Quote Fraud Guide

Insurance quote fraud refers to the deceptive practice of providing false or misleading information during the process of obtaining an insurance quote. Individuals or organisations engaged in this fraudulent activity deliberately manipulate data such as their personal details, assets, or claims history to secure lower insurance premiums.

“Research Reveals Half of U.K. Consumers Think It’s Fine to Fib”

So how can Neo4j help?

Full example here: https://neo4j.com/developer/industry-use-cases/insurance/quote-fraud/

How Graph Databases Can Help?

Real-Time Fraud Detection: Neo4j's real-time data handling helps insurance companies detect and prevent fraud by quickly identifying anomalies and suspicious patterns in quotes, policies, and claims.

Graph Data Modeling: Neo4j helps insurance companies detect and prevent fraud more accurately by modelling data as a graph, which allows for identifying hidden relationships and patterns among entities like policyholders, claims, agents, and fraud indicators.
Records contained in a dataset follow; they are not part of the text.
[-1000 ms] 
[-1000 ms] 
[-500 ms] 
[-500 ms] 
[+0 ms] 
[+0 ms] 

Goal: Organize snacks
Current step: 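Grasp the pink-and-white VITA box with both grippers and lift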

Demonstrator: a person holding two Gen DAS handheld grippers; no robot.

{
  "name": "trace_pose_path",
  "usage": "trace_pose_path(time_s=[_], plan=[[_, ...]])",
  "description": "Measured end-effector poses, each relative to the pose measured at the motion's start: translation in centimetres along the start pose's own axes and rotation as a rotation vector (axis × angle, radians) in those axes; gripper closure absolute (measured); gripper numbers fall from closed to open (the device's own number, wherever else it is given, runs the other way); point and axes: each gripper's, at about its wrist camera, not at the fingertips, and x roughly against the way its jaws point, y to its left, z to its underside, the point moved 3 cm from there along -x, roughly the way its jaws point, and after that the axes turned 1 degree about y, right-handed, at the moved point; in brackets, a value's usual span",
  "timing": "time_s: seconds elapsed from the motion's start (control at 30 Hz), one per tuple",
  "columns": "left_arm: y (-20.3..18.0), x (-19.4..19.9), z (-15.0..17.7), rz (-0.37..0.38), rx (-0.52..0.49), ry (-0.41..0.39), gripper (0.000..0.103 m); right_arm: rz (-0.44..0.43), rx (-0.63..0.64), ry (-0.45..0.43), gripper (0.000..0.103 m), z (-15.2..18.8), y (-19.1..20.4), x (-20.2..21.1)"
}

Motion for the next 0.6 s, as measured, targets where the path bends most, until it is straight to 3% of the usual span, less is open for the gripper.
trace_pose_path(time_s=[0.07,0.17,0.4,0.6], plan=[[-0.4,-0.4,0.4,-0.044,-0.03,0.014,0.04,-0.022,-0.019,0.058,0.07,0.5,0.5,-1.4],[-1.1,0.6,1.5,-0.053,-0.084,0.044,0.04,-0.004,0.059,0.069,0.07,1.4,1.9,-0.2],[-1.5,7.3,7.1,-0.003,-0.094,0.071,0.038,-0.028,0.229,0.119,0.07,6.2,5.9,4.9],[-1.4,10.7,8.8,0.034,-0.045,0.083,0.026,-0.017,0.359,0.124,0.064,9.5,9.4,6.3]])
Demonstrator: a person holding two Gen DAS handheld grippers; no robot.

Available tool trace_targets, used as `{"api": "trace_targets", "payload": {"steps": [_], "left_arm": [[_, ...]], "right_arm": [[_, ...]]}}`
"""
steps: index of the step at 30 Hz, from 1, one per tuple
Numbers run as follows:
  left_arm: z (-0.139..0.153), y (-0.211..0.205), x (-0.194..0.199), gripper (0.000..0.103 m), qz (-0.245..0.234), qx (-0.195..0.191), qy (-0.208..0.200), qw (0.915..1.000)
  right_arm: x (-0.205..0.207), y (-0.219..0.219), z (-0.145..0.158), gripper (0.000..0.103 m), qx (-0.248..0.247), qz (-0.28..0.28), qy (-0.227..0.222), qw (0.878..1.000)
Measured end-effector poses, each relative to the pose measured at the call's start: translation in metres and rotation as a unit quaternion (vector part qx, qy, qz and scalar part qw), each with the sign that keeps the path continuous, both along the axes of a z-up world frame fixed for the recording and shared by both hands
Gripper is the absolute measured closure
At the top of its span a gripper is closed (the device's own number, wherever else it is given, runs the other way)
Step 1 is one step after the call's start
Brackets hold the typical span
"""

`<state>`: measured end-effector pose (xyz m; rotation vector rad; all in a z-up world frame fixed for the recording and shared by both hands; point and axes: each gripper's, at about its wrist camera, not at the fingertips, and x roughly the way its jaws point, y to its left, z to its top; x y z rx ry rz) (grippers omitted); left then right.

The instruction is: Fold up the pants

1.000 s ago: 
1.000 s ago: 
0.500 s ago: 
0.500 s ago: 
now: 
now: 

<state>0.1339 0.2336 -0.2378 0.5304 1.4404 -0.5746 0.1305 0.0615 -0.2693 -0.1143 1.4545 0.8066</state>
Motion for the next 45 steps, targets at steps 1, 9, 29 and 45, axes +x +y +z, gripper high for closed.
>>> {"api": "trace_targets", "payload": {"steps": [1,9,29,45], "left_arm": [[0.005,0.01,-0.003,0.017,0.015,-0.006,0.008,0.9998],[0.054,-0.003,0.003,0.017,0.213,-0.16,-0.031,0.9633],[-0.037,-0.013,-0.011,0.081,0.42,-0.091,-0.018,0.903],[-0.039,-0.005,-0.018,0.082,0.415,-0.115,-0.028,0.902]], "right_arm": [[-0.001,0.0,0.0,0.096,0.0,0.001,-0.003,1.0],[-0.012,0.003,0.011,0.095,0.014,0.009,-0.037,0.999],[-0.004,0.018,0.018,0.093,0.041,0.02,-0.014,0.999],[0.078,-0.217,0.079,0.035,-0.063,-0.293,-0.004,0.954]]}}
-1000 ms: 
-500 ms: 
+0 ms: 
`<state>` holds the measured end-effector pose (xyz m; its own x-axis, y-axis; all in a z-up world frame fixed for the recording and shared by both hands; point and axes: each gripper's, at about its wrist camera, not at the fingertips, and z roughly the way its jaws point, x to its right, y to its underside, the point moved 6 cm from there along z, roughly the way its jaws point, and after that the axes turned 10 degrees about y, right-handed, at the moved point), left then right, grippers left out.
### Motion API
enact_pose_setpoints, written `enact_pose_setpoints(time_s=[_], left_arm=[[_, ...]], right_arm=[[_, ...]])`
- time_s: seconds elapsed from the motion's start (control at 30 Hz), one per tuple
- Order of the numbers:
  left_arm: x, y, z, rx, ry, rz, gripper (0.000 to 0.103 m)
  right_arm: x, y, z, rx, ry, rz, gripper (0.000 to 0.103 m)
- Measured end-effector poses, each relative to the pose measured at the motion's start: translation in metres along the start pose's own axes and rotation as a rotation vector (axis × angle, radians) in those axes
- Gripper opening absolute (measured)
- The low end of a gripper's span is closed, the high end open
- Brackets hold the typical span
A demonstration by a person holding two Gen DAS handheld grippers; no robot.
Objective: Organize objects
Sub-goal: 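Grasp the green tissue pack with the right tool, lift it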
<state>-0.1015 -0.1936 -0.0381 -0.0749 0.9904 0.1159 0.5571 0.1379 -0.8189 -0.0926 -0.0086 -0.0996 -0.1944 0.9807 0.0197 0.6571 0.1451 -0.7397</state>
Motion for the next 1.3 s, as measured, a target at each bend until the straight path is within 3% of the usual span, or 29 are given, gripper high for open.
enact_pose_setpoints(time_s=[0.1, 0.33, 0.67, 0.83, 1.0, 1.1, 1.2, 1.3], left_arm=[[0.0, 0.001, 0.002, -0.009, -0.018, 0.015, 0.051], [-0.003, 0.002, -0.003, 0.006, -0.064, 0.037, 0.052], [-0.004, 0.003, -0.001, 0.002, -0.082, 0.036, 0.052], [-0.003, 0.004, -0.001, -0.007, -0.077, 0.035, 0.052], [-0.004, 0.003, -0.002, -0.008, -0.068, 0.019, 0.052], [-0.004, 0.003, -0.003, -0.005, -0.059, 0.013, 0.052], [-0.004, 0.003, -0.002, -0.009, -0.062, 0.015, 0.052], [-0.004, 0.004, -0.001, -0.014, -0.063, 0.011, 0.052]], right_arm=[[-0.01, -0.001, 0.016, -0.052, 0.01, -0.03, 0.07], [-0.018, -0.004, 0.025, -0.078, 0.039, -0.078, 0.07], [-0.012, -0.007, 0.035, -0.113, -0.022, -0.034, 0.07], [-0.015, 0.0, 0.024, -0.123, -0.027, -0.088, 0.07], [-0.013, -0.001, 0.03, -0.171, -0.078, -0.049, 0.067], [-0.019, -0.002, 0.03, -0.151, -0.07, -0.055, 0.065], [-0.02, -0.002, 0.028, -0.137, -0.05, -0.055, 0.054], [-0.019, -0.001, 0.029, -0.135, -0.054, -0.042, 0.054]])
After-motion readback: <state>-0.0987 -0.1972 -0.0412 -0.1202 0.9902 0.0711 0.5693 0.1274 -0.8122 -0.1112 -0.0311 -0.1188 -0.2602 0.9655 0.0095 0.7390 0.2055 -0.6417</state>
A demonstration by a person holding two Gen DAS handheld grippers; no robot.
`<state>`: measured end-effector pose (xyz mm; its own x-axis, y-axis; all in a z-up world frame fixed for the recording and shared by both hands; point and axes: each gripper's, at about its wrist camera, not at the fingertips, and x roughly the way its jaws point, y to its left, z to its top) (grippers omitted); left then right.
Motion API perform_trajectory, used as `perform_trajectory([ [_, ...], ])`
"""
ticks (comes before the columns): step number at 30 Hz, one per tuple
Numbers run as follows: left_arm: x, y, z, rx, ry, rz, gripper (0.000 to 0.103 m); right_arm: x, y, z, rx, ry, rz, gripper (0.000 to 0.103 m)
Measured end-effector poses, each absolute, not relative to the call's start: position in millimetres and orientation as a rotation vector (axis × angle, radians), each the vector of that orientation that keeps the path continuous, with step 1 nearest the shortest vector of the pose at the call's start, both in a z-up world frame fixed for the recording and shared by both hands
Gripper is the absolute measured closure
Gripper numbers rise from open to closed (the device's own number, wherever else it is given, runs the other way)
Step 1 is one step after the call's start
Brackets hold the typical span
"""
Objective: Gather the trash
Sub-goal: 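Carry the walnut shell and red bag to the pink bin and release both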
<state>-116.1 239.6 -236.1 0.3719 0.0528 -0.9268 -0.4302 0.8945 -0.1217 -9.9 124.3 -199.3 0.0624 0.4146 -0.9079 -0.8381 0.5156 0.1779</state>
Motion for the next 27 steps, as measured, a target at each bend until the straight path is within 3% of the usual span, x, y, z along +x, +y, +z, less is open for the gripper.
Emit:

Network Analysis: Neo4j's graph algorithms and traversal capabilities can help insurers identify fraudulent networks and patterns involving multiple policies, claimants, or agents.

Clean Up Environment.

// Delete EVERYTHING
MATCH (n) DETACH DELETE n;

Load Demo Data.

// Create quote nodes
CREATE (q1:Quote {firstname: "Micheal", surname: "Down", dob: date("1988-02-02"), postcode: "YO30 7DW", longitude: -1.0927426, latitude: 53.96372145, passport: 584699531, created_date: datetime()-duration({years: 1, months: 1, minutes: 9}), change_info: "first quote"})
CREATE (q2:Quote {firstname: "Michael", surname: "Down", dob: date("1988-02-02"), postcode: "YO30 7DW", longitude: -1.0927426, latitude: 53.96372145, passport: 584699531, created_date: datetime()-duration({years: 1, months: 1, minutes: 4}), change_info: "name change ea to ae"})
CREATE (q3:Quote {firstname: "Michael", surname: "Down", dob: date("1988-02-02"), postcode: "YO30 7DW", longitude: -1.0927426, latitude: 53.96372145, passport: 584699531, created_date: datetime()-duration({years: 1, months: 1, minutes: 3}), change_info: "postcode_change"})
CREATE (q4:Quote {firstname: "Michael", surname: "Down", dob: date("1988-02-02"), postcode: "PA62 6AA", longitude: -5.851487, latitude: 56.359258, passport: 584699530, created_date: datetime()-duration({years: 1, months: 1}), change_info: "passport number"})
CREATE (q5:Quote {firstname: "Michael", surname: "Down", dob: date("1988-02-02"), postcode: "PA62 6AA", longitude: -5.851487, latitude: 56.359258, passport: 584699530, created_date: datetime()-duration({months: 1}), change_info: "quote 1yr later"})
CREATE (q6:Quote {firstname: "Michael", surname: "Down", dob: date("1988-02-02"), postcode: "PA62 6AA", longitude: -5.851487, latitude: 56.359258, passport: 584699530, created_date: datetime(), change_info: "quote 1m later"})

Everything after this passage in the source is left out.